Department of Medical Psychology and Medical Sociology, University of Leipzig, Leipzig, Germany.
Oncology Clinic, Rigshospitalet, University of Copenhagen, Copenhagen, Denmark.
Psychooncology. 2020 Oct;29(10):1604-1612. doi: 10.1002/pon.5471. Epub 2020 Jul 29.
In order to optimize psycho-oncological care, studies that quantify the extent of distress and identify certain risk groups are needed. Among patients with prostate cancer (PCa), findings on depression and anxiety are limited.
We analyzed data of PCa patients selected from a German multi-center study. Depression and anxiety were assessed with the PHQ-9 and the GAD-7 (cut-off ≥7). We provided physical symptom burden, calculated absolute and relative risk (AR and RR) of depression and anxiety across patient subsets and between patients and the general population (GP) and tested age as a moderator within the relationship of disease-specific symptoms with depression and anxiety.
Among 636 participants, the majority reported disease-specific problems (sexuality: 60%; urination: 52%). AR for depression and anxiety was 23% and 22%, respectively. Significant RR were small, with higher risks of distress in patients who are younger (eg, RR = 1.15; 95%-CI: 1.06-1.26), treated with chemotherapy (RR = 1.46; 95%-CI: 1.09-1.96) or having metastases (RR = 1.30; 95%-CI: 1.02-1.65). Risk of distress was slightly elevated compared to GP (eg, RR = 1.13; 95%-CI: 1.07-1.19). Age moderated the relationship between symptoms and anxiety (B = -0.10, P = .02; B = -0.11, P = .01).
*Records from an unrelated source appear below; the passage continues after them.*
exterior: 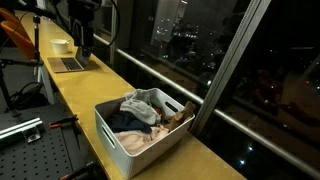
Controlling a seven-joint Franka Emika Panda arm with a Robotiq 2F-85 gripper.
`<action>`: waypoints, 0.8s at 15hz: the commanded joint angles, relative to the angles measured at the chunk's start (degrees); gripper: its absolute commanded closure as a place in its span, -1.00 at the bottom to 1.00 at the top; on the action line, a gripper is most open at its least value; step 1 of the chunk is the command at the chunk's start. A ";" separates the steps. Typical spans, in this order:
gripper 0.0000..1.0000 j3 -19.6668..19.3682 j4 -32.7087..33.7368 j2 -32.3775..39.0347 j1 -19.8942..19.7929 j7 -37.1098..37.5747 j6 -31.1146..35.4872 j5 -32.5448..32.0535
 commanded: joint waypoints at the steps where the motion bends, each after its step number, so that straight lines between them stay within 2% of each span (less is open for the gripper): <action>1: -1.00 -1.77 3.89 2.90 -2.01 -2.94 -0.75 -2.58; 5: -1.00 -3.04 7.90 7.96 -4.69 -6.35 2.31 -9.12; 9: -1.00 -4.22 11.37 17.13 -6.86 -8.38 10.81 -16.61; 12: -1.00 -5.63 13.92 24.58 -7.77 -10.03 17.52 -19.03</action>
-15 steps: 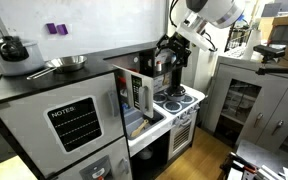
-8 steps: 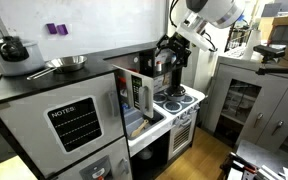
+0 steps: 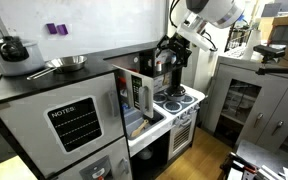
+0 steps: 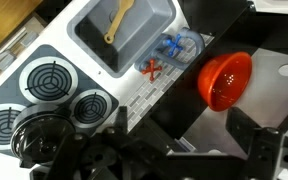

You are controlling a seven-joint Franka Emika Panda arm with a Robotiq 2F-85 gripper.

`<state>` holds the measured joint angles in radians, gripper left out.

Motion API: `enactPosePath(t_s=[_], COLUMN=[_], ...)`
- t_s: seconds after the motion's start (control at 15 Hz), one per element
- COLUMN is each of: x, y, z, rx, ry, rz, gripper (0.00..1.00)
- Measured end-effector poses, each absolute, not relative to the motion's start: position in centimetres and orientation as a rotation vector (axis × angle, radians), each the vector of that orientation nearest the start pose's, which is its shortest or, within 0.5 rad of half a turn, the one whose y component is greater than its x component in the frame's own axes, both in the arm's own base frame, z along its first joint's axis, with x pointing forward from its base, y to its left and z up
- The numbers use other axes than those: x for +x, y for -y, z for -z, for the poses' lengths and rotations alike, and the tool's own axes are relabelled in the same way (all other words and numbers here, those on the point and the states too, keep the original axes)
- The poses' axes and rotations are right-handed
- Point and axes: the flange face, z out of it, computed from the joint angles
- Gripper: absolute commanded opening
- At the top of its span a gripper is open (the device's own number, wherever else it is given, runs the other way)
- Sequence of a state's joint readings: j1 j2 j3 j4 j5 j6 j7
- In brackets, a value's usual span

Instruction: Pick up the orange bowl from the top shelf of the cabinet and put it in the sink. Close the door of the top shelf

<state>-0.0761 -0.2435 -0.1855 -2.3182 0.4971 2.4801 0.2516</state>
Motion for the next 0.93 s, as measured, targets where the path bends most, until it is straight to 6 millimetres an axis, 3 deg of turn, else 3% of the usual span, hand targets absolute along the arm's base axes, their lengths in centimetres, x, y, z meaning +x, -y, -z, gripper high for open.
enactPosePath(t_s=[0.53,0.93], x=[48.7,50.0], y=[13.3,12.3], z=[-47.8,-46.2], rx=[-2.427,-2.363], ry=[-1.105,-1.139], rz=[0.525,0.5], gripper=[1.0,1.0])
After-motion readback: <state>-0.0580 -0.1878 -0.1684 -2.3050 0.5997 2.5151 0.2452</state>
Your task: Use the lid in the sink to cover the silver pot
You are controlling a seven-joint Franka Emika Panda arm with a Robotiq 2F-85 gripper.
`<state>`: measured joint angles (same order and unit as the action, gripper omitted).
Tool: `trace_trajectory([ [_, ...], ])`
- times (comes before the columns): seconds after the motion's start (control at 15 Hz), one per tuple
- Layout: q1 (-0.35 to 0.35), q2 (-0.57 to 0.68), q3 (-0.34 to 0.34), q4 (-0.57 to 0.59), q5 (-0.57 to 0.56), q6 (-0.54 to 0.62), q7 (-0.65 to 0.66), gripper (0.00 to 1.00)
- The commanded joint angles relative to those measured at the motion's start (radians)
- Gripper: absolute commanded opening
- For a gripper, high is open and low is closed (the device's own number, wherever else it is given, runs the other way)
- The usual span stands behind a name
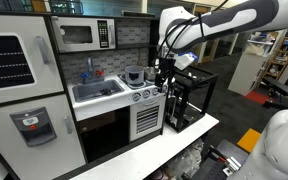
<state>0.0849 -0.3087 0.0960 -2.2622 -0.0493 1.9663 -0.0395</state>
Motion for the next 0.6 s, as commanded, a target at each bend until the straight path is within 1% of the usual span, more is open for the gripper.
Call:
trace_trajectory([
  [0.0,0.003,0.009,-0.005,0.008,-0.009,0.026,-0.018,1.0],
  [0.13,0.003,0.035,-0.005,0.035,-0.03,0.065,-0.047,1.0],
  [0.27,0.003,0.069,-0.004,0.063,-0.063,0.13,-0.078,1.0],
  [0.53,0.015,0.174,0.018,0.156,-0.109,0.216,-0.072,1.0],
])
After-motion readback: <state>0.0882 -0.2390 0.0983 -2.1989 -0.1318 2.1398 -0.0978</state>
Younger patients, those with metastases or treatment with chemotherapy seem to be at elevated risk for distress and should be closely monitored. Many patients suffer from disease-specific symptom burden, by which younger patients seem to be particularly distressed. Support of coping mechanisms associated with disease-specific symptom burden seems warranted.
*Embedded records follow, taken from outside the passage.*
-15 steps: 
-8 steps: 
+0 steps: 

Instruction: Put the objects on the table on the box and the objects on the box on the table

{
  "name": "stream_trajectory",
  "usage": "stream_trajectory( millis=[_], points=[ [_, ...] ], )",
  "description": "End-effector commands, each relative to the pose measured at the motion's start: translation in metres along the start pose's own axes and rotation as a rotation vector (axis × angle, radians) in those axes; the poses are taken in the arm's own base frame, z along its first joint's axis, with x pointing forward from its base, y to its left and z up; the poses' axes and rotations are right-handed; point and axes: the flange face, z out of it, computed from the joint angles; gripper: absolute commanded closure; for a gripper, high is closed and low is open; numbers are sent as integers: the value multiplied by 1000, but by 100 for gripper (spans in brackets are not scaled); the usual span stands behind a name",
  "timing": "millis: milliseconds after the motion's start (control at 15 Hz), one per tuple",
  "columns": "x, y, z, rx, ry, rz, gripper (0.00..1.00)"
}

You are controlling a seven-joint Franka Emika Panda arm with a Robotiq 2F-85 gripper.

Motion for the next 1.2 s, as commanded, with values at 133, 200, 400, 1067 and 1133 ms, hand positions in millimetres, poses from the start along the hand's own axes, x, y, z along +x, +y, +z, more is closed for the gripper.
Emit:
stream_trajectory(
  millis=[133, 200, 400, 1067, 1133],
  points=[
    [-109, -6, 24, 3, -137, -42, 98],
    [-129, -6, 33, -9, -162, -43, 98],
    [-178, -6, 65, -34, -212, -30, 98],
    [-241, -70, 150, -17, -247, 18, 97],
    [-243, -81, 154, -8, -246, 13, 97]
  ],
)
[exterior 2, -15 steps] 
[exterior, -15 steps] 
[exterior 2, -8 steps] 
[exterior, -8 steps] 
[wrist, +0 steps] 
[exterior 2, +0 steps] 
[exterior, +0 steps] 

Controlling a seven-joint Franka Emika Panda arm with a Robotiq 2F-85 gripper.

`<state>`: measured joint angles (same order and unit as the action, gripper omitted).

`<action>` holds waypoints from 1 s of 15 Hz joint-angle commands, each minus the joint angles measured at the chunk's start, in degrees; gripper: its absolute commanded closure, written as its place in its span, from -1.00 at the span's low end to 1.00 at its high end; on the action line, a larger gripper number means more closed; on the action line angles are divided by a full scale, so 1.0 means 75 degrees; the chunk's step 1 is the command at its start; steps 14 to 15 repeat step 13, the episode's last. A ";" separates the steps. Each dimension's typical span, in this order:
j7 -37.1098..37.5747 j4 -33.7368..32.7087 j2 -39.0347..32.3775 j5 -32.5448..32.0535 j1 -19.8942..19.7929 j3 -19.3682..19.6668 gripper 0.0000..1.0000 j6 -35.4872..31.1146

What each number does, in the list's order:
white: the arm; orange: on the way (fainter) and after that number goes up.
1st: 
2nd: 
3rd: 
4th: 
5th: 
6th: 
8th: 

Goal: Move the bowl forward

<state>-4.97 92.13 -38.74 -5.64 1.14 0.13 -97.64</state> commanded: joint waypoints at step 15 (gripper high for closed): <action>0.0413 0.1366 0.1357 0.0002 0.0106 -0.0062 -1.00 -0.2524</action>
为了优化心理肿瘤学护理,需要进行研究以量化困扰程度并确定某些风险群体。在前列腺癌(PCa)患者中,关于抑郁和焦虑的研究结果有限。
我们分析了从一项德国多中心研究中选择的 PCa 患者的数据。使用 PHQ-9 和 GAD-7(临界值≥7)评估抑郁和焦虑。我们提供了身体症状负担,并计算了不同患者亚组和患者与一般人群(GP)之间的抑郁和焦虑的绝对和相对风险(AR 和 RR),并在疾病特异性症状与抑郁和焦虑的关系中测试了年龄作为调节因素。
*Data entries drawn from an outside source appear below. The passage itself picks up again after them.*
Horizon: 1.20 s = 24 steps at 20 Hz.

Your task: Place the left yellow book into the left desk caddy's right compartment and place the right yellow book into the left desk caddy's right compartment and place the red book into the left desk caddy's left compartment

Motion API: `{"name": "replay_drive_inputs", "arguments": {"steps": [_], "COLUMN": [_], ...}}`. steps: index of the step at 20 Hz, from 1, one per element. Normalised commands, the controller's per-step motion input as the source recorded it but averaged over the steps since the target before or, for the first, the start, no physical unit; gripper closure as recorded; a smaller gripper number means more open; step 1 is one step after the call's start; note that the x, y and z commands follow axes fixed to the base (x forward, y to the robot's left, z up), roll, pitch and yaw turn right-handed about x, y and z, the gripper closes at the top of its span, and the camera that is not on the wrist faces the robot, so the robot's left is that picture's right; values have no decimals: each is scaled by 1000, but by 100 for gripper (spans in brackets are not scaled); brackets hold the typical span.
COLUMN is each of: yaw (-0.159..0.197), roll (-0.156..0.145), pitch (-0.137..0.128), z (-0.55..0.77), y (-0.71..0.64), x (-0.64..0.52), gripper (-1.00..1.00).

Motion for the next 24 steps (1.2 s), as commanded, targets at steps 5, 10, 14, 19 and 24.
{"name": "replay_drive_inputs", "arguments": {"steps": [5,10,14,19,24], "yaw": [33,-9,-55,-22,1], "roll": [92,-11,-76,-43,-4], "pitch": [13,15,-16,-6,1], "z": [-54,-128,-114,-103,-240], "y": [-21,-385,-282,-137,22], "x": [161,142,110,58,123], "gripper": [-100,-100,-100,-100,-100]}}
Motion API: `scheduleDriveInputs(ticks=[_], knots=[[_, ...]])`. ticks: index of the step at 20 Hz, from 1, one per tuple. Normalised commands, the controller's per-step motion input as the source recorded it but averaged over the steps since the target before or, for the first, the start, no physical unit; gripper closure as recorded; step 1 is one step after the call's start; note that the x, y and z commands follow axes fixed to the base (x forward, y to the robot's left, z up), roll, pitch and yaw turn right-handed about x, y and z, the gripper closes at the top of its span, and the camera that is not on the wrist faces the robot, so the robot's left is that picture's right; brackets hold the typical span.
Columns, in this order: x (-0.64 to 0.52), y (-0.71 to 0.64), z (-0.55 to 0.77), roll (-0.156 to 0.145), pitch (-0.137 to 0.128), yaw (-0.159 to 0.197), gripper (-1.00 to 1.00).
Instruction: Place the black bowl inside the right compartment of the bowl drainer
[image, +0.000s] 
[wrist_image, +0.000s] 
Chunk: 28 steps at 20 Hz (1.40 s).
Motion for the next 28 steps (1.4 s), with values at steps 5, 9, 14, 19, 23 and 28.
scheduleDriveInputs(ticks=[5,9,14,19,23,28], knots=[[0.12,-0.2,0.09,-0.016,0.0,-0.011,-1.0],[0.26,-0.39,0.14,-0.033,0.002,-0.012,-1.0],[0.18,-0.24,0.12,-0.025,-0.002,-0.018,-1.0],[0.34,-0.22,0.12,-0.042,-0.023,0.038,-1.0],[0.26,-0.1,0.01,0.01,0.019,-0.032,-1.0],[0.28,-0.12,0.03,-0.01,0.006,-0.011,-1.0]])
在 636 名参与者中,大多数报告了疾病特异性问题(性功能:60%;排尿:52%)。抑郁和焦虑的 AR 分别为 23%和 22%。RR 差异显著较小,年龄较小的患者(例如,RR=1.15;95%-CI:1.06-1.26)、接受化疗(RR=1.46;95%-CI:1.09-1.96)或有转移的患者(RR=1.30;95%-CI:1.02-1.65)的焦虑风险较高。与 GP 相比,焦虑风险略有升高(例如,RR=1.13;95%-CI:1.07-1.19)。年龄调节了症状与焦虑之间的关系(B=-0.10,P=0.02;B=-0.11,P=0.01)。
年龄较小、有转移或接受化疗的患者似乎有更高的困扰风险,应密切监测。许多患者患有疾病特异性症状负担,其中年龄较小的患者似乎特别痛苦。似乎需要支持与疾病特异性症状负担相关的应对机制。